* [Task prompt] Pull out every line of the listing below where "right" appears.

* [Dataset content]
# # #

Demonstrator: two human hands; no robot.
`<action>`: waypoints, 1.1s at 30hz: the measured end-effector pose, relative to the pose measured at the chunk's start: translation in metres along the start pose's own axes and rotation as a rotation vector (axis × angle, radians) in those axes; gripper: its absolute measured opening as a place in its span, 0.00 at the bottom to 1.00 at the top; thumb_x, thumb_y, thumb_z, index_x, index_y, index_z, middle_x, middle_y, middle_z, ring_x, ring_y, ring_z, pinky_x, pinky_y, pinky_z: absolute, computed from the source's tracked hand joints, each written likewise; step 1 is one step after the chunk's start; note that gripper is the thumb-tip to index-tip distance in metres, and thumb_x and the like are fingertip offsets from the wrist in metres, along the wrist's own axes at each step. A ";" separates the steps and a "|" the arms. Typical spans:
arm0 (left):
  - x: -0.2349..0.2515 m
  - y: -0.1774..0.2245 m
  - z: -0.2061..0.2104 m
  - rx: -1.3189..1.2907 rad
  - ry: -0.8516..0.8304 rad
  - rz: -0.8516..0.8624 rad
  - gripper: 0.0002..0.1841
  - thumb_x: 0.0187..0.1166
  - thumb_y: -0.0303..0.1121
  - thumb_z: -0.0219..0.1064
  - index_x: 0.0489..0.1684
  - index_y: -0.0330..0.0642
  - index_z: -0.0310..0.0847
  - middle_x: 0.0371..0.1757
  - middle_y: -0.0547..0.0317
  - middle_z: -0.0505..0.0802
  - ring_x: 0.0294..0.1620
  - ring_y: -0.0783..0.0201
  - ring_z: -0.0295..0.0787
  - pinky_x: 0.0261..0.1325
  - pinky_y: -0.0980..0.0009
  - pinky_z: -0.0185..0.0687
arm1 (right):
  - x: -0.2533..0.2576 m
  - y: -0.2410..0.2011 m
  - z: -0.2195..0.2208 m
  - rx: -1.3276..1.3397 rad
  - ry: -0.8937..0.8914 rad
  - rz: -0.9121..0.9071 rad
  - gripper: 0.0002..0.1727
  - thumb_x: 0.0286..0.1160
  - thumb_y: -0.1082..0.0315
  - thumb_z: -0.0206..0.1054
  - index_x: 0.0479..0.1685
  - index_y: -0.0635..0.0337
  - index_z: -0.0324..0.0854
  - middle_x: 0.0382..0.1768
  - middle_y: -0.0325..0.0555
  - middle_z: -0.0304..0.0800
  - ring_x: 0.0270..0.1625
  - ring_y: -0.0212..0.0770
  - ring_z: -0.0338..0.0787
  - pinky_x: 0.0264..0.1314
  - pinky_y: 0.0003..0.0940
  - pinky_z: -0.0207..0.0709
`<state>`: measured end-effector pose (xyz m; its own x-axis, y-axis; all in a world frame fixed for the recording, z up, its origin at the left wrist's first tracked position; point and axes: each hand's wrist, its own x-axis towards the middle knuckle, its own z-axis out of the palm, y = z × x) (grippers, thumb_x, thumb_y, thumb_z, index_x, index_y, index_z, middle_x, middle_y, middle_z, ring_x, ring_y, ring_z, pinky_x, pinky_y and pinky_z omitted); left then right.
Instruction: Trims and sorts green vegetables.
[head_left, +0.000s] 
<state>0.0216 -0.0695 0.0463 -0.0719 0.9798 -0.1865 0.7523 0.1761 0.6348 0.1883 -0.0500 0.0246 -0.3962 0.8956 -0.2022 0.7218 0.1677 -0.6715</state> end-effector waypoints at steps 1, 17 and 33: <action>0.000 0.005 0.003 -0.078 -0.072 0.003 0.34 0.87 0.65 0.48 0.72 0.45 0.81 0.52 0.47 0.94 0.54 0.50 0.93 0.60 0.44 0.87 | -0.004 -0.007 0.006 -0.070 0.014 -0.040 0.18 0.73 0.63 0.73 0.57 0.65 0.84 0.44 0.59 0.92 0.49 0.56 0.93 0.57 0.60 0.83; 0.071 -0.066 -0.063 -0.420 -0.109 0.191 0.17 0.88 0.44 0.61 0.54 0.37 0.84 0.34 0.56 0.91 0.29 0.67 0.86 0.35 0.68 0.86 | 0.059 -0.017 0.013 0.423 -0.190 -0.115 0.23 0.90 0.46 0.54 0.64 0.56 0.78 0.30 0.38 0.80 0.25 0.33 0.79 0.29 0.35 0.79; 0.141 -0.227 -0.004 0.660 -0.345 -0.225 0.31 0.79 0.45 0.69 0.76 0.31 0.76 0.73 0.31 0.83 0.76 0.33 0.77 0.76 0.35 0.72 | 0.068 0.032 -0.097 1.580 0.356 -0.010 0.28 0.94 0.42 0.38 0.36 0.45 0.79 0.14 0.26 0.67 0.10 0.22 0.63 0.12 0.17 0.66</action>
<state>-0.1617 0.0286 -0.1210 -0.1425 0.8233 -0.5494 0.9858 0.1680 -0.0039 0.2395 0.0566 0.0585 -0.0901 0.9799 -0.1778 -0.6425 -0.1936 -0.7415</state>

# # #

* [Answer for the task]
arm1 (right):
`<state>`: measured end-effector pose (xyz m; its own x-axis, y-axis; all in a world frame fixed for the recording, z up, its origin at the left wrist's first tracked position; point and axes: each hand's wrist, its own x-axis towards the middle knuckle, its own z-axis out of the palm, y = z × x) (grippers, thumb_x, thumb_y, thumb_z, index_x, index_y, index_z, middle_x, middle_y, middle_z, ring_x, ring_y, ring_z, pinky_x, pinky_y and pinky_z omitted); left then right.

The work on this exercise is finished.